BEVERLY HILLS, Calif., Oct. 7, 2015 /PRNewswire/ -- Rich Pharmaceuticals, Inc. (OTCPK: RCHA) ("Rich" or the "Company") announced today it has entered into an agreement with Theradex Systems, Inc. ("Theradex"), a leading global contract research organization ("CRO") with extensive expertise in oncology clinical development. Through this new partnership, Theradex will lead the Company in finalizing the Investigational New Drug Application (IND #124642) with the U.S. FDA for Rich's lead drug RP-323 in patients with AML.
"We selected Theradex to take over CRO duties for RP-323 development in AML because of Theradex's proven excellence in oncology clinical research and their reliability working in conjunction with the FDA in drug development and the FDA approval process." said Ben Chang, CEO of Rich. "After our most recent discussion with the FDA, we believe we now have clear direction for finalizing the IND, and we are optimistic that we will be able to move into clinical trials in 2016. The expansion of our team, through our collaboration with Theradex, should allow us to advance the RP-323 program as efficiently and quickly as possible and is expected to help Rich take the last step needed to fulfill the FDA's final requirements."
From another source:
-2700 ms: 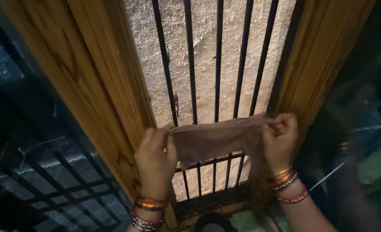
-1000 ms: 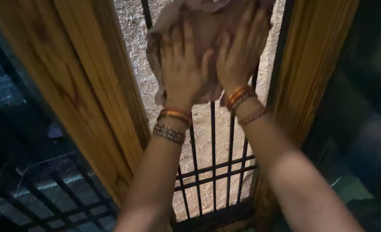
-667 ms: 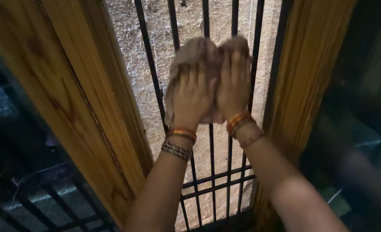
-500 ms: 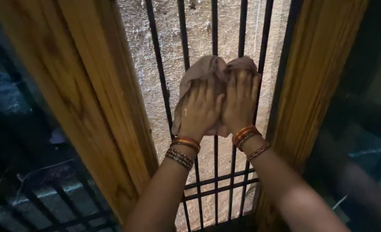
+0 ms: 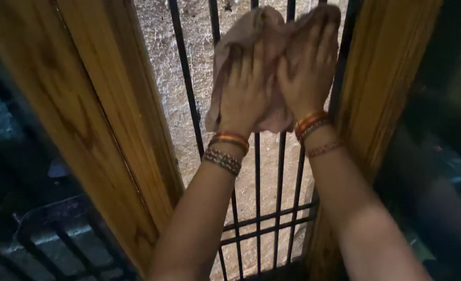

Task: The person wipes the glass panes of a window and the vertical bars by hand with a cloth, moving the cloth across different sections of the frame.

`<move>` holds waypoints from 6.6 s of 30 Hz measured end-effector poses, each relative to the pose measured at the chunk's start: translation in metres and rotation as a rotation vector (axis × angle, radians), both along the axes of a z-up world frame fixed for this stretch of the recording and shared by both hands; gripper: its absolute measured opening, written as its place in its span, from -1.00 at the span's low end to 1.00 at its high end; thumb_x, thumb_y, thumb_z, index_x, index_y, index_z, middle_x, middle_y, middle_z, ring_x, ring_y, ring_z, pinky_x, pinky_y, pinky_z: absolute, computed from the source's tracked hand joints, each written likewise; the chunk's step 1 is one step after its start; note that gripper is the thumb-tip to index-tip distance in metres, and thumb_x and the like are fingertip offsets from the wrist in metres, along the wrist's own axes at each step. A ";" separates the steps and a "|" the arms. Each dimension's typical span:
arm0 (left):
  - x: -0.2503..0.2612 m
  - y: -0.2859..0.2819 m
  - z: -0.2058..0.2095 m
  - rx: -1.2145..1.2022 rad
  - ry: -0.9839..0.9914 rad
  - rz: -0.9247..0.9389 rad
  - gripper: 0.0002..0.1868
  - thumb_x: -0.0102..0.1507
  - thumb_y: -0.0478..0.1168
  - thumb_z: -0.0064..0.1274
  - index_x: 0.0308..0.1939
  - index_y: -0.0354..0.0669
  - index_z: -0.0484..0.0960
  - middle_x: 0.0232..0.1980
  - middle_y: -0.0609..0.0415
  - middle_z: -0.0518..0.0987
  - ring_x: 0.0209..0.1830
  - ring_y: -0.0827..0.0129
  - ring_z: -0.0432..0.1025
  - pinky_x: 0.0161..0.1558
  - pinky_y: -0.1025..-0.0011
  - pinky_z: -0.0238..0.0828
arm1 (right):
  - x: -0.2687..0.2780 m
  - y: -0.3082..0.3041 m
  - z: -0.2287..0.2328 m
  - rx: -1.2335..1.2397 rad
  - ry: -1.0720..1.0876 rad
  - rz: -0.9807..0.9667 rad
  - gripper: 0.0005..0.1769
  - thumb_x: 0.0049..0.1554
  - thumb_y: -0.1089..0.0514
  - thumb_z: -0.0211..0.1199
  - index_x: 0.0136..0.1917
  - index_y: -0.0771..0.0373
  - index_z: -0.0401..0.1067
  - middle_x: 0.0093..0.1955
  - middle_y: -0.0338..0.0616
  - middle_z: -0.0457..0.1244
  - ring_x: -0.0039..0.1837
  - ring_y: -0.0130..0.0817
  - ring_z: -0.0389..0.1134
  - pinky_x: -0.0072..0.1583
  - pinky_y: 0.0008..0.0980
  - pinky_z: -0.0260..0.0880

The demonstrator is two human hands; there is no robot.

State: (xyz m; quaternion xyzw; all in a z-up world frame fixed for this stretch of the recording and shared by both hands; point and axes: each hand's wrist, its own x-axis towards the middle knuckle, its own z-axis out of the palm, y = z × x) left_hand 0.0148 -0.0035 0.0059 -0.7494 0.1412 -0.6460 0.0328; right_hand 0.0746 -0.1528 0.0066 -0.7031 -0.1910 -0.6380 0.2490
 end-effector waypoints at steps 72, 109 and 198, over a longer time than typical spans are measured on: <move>-0.076 0.034 -0.021 -0.431 0.047 0.178 -0.05 0.34 0.19 0.01 0.56 -0.38 -0.01 0.61 -0.40 0.05 0.60 -0.30 0.00 0.51 -0.19 -0.01 | -0.076 0.114 0.110 -0.706 -0.393 0.167 -0.43 0.40 -0.05 0.25 0.60 0.08 0.25 0.71 -0.03 -0.04 0.80 -0.06 -0.22 0.65 0.36 -0.45; -0.069 0.033 -0.016 -0.183 0.139 0.287 -0.07 0.26 0.07 0.04 0.63 -0.09 0.00 0.64 -0.21 0.06 0.63 -0.25 -0.06 0.45 -0.50 -0.18 | -0.055 0.068 0.015 -0.280 0.061 0.006 -0.06 0.22 0.06 0.16 0.76 0.05 -0.18 0.76 0.11 -0.22 0.76 0.02 -0.35 0.59 0.41 -0.63; -0.038 -0.029 -0.011 -0.147 -0.088 0.048 -0.12 0.25 0.27 0.01 0.51 -0.19 0.28 0.28 -0.19 0.52 0.28 -0.12 0.42 0.44 -0.32 0.11 | -0.045 0.008 0.065 -0.252 -0.302 0.023 -0.36 0.41 0.00 -0.02 0.55 0.52 0.15 0.61 0.32 0.06 0.63 0.40 -0.08 0.56 0.37 -0.44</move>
Rich Pharmaceuticals is a clinical-stage biotechnology company focused on developing innovative therapies in oncology, with initial concentration in treating AML, Myelodysplastic Syndromes (MDS) and Hodgkin's Lymphoma. The lead "platform drug" (RP-323) is a phorbol ester, which induces differentiation and/or apoptosis in multiple cell lines and primary cells, activates protein kinase C (PKC), and modulates the activity of multiple downstream cell signaling pathways, including mitogen-activated protein kinase (MAPK) pathways. TPA induces PKC to produce NF kappa, which produces NF kappa B that has the ability to regulate cellular responses by entering into the nucleus of cell. NF kappa B binds to DNA and changes the nature of the cell and (1) induces differentiation; (2) induces proliferation; (3) cytokine induction; (4) and/or apoptosis.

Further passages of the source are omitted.